Saved data entries
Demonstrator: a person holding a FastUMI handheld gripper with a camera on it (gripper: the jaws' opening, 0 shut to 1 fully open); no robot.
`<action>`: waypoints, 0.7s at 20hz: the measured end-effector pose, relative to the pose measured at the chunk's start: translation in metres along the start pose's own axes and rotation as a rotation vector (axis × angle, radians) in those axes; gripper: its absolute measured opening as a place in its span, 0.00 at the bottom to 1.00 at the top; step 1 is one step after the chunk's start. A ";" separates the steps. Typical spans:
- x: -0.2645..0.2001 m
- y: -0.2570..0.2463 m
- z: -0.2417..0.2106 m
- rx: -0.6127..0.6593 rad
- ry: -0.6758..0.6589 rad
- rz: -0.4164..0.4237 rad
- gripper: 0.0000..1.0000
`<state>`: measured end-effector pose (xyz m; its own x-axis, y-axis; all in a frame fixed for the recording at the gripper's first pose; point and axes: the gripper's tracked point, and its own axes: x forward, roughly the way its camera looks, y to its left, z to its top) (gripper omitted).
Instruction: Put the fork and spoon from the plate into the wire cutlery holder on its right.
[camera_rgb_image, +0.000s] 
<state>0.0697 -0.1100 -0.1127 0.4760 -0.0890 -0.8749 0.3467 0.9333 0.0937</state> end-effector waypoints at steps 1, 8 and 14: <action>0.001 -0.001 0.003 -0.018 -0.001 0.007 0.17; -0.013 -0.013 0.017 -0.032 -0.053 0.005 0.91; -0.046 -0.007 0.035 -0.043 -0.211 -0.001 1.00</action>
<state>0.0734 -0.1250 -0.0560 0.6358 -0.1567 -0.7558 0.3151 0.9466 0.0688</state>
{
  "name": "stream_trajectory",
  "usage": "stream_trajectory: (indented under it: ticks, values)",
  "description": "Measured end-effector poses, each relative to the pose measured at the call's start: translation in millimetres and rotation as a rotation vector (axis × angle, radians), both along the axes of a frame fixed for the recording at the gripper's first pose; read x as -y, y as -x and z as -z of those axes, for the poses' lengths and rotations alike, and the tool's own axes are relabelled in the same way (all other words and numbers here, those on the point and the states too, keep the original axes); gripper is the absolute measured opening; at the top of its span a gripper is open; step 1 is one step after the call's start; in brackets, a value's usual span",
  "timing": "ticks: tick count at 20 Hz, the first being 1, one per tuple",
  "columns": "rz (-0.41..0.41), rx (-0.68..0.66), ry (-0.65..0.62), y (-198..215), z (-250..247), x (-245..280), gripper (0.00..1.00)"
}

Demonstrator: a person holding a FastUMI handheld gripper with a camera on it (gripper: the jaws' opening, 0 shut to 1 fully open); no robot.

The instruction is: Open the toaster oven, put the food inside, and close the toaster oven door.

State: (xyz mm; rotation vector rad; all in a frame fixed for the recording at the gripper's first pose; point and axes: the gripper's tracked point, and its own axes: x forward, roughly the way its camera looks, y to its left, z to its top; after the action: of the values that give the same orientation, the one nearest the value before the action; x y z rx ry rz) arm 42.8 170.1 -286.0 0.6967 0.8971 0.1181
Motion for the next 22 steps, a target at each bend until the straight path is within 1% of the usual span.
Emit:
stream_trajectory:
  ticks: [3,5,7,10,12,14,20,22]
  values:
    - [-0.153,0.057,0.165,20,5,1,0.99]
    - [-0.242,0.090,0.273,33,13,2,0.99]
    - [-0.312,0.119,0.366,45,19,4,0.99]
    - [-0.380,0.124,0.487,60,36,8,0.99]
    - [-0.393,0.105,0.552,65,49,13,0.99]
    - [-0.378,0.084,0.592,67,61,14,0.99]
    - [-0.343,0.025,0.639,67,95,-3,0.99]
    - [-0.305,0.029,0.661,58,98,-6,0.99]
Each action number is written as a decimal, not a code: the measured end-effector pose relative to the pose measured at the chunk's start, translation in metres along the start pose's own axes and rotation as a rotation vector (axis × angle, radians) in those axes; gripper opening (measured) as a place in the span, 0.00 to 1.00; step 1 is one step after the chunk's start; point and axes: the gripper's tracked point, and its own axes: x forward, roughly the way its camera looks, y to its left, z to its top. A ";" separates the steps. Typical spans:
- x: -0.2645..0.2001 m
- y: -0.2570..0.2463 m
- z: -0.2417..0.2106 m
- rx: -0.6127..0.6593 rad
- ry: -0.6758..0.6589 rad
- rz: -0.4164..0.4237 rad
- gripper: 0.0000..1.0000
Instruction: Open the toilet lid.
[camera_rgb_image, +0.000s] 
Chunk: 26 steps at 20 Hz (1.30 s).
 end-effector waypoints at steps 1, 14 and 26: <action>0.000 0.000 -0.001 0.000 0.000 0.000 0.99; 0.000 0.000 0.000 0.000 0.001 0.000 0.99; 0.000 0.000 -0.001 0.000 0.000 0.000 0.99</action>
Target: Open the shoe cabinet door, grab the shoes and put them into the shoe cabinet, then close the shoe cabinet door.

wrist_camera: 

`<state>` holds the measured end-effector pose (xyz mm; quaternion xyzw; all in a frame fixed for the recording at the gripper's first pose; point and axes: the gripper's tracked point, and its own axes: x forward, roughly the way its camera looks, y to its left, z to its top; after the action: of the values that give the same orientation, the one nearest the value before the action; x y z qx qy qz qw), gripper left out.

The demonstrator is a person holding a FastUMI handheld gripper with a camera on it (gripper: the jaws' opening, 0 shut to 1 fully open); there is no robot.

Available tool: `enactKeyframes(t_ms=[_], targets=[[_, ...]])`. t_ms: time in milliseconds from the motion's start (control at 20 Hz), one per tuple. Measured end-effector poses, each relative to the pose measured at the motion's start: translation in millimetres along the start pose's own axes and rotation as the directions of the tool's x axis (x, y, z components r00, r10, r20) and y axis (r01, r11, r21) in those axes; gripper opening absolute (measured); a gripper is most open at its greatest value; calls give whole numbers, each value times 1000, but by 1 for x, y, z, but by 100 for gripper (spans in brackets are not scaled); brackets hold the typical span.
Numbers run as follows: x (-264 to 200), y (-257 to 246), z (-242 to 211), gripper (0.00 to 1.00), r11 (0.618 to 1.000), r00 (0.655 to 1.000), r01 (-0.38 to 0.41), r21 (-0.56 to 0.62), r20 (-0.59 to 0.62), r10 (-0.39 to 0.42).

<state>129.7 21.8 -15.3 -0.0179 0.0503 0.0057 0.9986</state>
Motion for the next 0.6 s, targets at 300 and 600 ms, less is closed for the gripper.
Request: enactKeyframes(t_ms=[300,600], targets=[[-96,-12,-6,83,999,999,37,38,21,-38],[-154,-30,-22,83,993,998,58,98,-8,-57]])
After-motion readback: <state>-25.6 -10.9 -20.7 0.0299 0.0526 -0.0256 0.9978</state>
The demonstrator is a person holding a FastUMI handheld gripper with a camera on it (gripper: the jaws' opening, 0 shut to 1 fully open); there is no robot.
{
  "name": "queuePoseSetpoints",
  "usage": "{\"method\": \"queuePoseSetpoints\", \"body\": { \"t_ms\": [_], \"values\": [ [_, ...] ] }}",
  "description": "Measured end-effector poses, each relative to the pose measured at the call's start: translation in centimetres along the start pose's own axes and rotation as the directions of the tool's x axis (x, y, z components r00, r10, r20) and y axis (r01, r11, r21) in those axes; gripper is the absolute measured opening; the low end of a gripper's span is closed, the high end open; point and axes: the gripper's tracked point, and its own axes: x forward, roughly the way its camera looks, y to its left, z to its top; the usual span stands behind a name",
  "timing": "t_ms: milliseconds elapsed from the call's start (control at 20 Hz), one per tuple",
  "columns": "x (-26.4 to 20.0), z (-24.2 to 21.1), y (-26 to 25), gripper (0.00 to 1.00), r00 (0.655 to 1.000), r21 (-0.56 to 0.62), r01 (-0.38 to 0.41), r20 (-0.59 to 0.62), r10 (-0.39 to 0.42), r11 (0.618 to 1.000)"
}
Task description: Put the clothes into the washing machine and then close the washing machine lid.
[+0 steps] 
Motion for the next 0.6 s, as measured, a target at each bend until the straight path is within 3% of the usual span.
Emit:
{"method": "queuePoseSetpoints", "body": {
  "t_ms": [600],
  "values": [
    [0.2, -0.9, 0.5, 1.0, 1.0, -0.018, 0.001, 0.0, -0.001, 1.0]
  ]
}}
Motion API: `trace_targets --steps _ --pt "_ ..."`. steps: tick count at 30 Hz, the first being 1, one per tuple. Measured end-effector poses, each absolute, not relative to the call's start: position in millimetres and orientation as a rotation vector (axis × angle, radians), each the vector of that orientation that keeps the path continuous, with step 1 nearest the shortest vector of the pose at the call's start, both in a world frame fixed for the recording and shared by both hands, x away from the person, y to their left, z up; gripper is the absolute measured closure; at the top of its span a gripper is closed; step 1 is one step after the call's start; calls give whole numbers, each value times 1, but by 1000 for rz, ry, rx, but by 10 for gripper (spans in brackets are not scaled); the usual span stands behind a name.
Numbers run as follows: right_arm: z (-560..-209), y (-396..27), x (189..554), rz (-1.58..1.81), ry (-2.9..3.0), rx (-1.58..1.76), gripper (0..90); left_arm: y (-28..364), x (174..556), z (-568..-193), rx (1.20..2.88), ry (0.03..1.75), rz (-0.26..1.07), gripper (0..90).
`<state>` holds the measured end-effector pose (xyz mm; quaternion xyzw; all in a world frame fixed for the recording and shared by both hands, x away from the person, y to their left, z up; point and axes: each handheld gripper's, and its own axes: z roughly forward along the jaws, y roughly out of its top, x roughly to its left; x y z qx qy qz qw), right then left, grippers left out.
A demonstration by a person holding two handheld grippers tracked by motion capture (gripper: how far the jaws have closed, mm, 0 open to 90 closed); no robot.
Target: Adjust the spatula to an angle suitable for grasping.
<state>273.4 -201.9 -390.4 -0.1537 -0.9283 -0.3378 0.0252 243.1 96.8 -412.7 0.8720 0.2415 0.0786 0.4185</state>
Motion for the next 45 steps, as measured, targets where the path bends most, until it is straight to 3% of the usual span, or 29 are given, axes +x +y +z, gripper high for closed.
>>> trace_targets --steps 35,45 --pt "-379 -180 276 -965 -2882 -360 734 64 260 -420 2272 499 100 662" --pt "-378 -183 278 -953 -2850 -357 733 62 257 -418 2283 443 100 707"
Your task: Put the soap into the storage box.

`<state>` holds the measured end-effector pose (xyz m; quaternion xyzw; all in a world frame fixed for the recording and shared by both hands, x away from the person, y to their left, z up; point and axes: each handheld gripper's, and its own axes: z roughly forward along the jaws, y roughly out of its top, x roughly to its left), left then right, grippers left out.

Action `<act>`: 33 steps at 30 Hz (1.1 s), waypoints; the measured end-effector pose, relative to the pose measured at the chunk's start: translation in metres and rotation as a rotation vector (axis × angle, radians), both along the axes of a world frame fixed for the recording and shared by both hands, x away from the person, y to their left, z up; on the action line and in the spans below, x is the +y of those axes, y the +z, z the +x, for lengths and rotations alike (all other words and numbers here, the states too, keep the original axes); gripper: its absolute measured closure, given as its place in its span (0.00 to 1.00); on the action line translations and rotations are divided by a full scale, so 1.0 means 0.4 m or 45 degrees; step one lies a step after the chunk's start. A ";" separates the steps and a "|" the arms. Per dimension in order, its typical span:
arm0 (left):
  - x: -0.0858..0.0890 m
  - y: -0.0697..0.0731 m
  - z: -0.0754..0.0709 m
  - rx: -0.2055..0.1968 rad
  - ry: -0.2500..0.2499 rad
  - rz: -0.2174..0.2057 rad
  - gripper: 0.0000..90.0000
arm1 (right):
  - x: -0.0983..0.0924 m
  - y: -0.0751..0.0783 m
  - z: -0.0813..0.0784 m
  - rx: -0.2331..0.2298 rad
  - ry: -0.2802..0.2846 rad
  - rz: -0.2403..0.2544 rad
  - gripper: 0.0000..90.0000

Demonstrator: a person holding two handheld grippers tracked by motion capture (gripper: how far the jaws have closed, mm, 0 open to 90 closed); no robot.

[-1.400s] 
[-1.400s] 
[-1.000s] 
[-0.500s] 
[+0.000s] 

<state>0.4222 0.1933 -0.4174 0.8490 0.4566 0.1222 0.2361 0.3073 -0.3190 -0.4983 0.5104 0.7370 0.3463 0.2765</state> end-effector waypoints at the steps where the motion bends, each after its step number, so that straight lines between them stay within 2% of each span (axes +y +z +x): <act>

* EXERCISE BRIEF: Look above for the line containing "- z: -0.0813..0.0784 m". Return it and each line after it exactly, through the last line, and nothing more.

* THE COMPLETED TASK:
  - z: -0.0813..0.0784 m
  - rx: -0.2331..0.2298 rad
  - ry: -0.2802..0.2846 rad
  - rz: -0.2403..0.2544 rad
  - gripper: 0.0000..90.0000

Demonstrator: a person holding two handheld grippers tracked by motion capture (gripper: how far the jaws have closed, mm, 0 open to 90 closed); no robot.

[-1.400s] 
[-1.400s] 
[-1.000s] 
[-0.500s] 
[+0.000s] 

<state>0.4222 0.1933 -0.4174 0.8490 0.4566 0.1222 0.2361 0.3073 -0.3190 -0.4983 0.5104 0.7370 0.3463 0.2765</state> end-effector waypoints at the steps where the motion bends, each after its step number, so that straight lines between them stay within 2% of each span (axes +y +z +x): <act>

The output returned above is complete.